Quel che resta dei campioni europei
Quella di Nokia però è una storia a sè. Negli ultimi cinque anni i giganti europei dell'elettronica di consumo hanno tutti dovuto fare i conti con la concorrenza coreana (Samsung e Lg), cinese (Hisense e Tpv) e californiana (Google e Nokia). Le ragioni della crisi di marchi come ad esempio Grundig, Telefunken - senza scomodare la nostra Olivetti - non si spiega semplicemente con il vantaggio asiatico nella produzione di grandi volumi in un mercato costretto a bassi margini. L'Europa ha faticato a capire internet, non ha intuito per tempo l'importanza che avrebbero assunto nell'elettronica software e sistemi operativi. Un errore che è costato caro anche a Sony e agli altri campioni giapponesi. Ma in Europa le scelte sono stati diverse dai nipponici.
Dalle lampadine alla medicina fai-da-te, il caso Philips
Philips l'altro gigante europeo di tecnologia consumer si è mosso per tempo. Due anni fa ha cambiato tutto. Ha smesso di accanirsi sull'elettronica dei grandi volumi e bassi margini per concentrarsi sui led, sui sistemi di illuminazione avanzata ma soprattutto sull'healthcare. Da qui la scelta di accettare la joint venture con i cinesi di Tpv per i televisori. Un settore divenuto talmente competitivo da indurre Philips ad allearsi con un gigante della manifattura per competere con Samsung e Lg.

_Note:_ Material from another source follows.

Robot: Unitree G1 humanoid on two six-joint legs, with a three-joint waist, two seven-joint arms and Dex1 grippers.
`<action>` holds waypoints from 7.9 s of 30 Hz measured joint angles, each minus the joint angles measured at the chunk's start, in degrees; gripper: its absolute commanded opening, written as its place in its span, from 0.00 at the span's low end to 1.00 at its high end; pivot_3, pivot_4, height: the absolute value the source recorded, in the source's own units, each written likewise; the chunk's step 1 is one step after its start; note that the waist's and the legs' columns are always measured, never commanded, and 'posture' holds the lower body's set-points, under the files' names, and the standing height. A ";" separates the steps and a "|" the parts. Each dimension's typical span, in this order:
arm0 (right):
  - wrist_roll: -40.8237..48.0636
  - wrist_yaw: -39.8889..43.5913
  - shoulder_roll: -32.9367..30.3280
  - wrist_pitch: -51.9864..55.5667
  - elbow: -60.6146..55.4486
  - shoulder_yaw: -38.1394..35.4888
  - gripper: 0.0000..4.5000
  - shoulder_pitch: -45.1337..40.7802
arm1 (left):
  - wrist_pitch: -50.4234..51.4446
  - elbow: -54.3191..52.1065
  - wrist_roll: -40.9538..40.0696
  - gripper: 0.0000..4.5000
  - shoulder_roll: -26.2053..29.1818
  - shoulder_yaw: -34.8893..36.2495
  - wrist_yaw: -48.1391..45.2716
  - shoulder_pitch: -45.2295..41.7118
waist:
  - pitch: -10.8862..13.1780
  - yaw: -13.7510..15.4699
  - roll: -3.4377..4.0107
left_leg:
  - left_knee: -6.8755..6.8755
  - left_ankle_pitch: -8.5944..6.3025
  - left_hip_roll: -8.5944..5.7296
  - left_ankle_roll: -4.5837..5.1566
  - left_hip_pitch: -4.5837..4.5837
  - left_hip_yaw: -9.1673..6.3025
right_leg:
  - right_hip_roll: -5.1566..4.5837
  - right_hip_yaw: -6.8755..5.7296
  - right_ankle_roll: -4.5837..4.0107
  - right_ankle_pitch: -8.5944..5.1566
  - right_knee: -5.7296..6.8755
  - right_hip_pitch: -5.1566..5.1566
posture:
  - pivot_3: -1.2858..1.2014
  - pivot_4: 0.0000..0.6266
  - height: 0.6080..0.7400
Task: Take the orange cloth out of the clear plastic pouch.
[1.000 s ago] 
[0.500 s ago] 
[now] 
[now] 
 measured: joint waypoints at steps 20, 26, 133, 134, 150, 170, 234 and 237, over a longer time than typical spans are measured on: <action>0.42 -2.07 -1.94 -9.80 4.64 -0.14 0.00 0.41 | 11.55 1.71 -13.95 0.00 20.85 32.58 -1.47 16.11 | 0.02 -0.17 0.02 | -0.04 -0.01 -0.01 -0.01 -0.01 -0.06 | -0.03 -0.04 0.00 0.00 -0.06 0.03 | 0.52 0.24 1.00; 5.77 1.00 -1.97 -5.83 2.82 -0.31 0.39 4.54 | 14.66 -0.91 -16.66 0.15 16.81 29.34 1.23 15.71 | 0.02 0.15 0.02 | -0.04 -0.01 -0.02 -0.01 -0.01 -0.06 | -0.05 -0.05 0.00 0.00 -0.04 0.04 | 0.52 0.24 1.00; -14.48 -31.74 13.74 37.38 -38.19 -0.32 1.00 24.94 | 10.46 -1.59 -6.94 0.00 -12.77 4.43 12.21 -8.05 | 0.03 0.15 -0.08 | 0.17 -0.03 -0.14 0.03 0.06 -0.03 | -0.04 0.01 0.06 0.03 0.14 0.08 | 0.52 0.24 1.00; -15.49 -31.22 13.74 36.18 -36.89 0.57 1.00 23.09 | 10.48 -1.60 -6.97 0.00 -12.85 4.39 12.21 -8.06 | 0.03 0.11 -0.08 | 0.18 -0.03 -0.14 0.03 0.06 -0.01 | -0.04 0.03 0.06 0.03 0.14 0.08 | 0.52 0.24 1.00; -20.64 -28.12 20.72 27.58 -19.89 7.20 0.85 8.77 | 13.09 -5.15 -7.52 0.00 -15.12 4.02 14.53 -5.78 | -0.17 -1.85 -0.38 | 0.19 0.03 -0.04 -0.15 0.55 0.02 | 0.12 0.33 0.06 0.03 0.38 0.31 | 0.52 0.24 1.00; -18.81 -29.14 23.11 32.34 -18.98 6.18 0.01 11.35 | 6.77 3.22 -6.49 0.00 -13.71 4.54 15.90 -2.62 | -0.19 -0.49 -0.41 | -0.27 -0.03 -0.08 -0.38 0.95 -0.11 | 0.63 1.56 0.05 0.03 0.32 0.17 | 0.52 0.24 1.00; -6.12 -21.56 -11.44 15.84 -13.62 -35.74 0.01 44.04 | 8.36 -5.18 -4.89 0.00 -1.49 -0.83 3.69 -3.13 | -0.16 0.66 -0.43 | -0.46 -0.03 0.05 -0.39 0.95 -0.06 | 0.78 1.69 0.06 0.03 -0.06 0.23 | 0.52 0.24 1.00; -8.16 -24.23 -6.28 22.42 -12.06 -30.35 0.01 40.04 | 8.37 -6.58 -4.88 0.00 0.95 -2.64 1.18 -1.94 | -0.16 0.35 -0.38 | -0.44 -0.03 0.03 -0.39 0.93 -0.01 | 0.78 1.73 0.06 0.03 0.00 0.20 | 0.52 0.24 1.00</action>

Loewe dalla California alla Cina.
Più recente la scelta "cinese" di Loewe, l'ultimo grande produttore di televisori e prodotti di elettronica di consumo tedesco. Ad agosto dopo aver richiesto al tribunale di Coburgo la procedura di "protezione dei creditori" (un provvedimento di garanzia per i creditori) ha annunciato una partnership strategica con il gigante Hisense (da otto anni il maggior venditore di televisori cinesi Lcd). L'obiettivo della «partnership strategica è quello promuovere sinergie nell'acquisto, produzione, sviluppo e vendita dei televisori». In particolare per Loewe l'accordo consentirà di entrare nel mercato delle tv entry level, quelle a basso costo dove la casa tedesca era assente. Loewe infatti assembla e produce i propri televisori in Germania ed è stato proprio questo uno dei principali problemi al momento, a causa degli elevati costi di mandopera. La strategia finora era stata quella di puntare sui televisori di fascia altissima completamente personalizzabili. Strategia che però non ha risollevato i conti in calo dal 2008 anche per la forte dipendenza dalla bassa domanda europea. E dire che un anno fa rumors di una possibile acquisizione da parte di Apple avevano fatto schizzare alle stelle le quotazioni del titolo. Dodici mesi dopo al posto dei californiani si sono fatti vivi i cinesi. Così è la vita.
L'anomalia Ubisoft
In questo scenario una anomalia tutta europea, anzi francese, è rappresentata da Ubisoft, un colosso del videogame che ha saputo farsi largo e dettare legge anche in un mercato relativamente nuovo (40anni) ma da sempre guidato da Usa e Giappone. La multinazionale con sede a Montreuil dal 2004 è la terza maggiore azienda di distribuzione di videogiochi in Europa e la settima negli Stati Uniti. Non producono console o hardware. Ma videogame e quindi software. Lo fanno con creatività e intelligenza. E forse proprio nella programmazione indicano all'Europa una strada da seguire per battere il resto del mondo.